Supported in part by Public Health Service Grants from the National Institutes of Health (AG 06127 and NS 32623).
Received December 1, 1995. Accepted in final form February 9, 1996.
Address correspondence and reprint requests to Dr. Shari de Silva, Department of Neurology (Mailstop 127), Veterans Affairs Medical Center, 50 Irving Street NW, Washington, DC 20422.

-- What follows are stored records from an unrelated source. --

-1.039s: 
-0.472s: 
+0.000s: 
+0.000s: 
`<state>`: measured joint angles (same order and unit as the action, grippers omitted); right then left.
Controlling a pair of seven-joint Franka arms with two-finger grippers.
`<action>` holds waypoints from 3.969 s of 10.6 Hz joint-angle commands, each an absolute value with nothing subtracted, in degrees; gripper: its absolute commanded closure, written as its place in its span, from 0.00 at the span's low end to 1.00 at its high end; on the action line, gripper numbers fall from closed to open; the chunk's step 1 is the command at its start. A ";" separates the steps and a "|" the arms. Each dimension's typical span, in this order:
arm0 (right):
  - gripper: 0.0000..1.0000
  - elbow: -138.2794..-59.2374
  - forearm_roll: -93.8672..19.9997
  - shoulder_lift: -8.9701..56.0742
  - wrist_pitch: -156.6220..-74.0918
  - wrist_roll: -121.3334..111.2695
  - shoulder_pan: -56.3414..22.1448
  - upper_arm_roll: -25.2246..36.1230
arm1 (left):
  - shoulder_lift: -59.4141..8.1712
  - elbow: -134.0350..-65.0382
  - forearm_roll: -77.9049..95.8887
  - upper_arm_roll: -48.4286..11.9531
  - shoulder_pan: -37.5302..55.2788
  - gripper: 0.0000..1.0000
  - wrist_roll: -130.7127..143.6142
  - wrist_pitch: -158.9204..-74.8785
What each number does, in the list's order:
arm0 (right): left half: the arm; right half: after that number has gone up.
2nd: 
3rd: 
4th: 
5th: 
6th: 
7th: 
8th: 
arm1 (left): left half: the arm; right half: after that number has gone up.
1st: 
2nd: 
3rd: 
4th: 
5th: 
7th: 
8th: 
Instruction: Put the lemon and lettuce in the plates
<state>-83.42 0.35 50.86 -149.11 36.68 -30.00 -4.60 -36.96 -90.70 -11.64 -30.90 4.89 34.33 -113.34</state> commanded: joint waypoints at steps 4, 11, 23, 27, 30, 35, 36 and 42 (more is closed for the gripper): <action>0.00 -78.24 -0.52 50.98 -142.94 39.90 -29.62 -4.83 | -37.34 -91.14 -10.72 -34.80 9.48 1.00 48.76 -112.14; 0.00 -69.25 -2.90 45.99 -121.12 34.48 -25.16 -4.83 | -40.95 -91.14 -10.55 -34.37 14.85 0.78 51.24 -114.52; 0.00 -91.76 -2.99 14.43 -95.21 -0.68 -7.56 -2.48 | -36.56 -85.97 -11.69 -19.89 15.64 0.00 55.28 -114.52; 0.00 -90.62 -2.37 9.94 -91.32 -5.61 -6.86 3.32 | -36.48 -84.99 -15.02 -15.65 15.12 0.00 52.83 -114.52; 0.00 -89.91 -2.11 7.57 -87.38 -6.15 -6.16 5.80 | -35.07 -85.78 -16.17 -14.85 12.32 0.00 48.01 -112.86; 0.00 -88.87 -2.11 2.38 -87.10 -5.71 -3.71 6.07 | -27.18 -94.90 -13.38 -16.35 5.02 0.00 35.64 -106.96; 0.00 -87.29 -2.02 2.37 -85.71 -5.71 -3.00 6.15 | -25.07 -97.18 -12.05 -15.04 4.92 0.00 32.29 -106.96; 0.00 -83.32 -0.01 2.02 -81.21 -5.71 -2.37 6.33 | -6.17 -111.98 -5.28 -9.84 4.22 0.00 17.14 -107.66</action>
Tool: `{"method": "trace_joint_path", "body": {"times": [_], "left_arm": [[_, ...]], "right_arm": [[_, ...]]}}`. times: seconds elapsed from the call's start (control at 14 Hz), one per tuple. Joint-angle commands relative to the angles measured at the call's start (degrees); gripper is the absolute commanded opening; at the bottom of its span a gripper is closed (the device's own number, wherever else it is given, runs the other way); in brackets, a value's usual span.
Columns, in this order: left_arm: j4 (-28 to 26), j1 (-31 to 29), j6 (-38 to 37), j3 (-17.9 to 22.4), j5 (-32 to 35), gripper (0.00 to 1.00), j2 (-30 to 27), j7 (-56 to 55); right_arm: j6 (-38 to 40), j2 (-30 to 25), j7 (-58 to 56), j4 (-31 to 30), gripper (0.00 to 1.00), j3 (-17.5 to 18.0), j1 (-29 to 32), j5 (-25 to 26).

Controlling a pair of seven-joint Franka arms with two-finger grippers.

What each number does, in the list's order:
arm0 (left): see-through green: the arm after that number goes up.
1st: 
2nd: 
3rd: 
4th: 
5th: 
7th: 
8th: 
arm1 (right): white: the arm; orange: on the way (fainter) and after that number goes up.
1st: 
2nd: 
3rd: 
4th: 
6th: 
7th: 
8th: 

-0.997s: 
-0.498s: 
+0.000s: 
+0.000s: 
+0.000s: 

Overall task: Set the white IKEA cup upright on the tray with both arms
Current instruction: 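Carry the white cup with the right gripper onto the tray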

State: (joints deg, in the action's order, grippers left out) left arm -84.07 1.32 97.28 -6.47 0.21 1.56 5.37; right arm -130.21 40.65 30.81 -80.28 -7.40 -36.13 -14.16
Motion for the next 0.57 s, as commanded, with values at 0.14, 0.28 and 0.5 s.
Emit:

This report describes two patients with acquired immunodeficiency syndrome (AIDS) and herpes zoster myelopathy.Patient one had a T-8 myelitis that preceded the onset of T-8-distribution zoster and was followed by cervical myelopathy. Antibody to varicella zoster virus (VZV) was present in the CSF. He never received steroids or other immunosuppressive drugs, and his condition improved dramatically after treatment with intravenous acyclovir. The second patient had a rapidly progressive myelitis with paralysis of both legs. Detection of VZV DNA and antibody to VZV in his CSF led to successful treatment with famciclovir despite discontinuation of dexamethasone and earlier treatment failure with acyclovir. These cases support the idea that VZV myelopathy in the immunosuppressed host is caused by virus invasion. CSF analysis for antiviral antibody and for VZV DNA by polymerase chain reaction are helpful in establishing the diagnosis. Aggressive antiviral therapy is advised.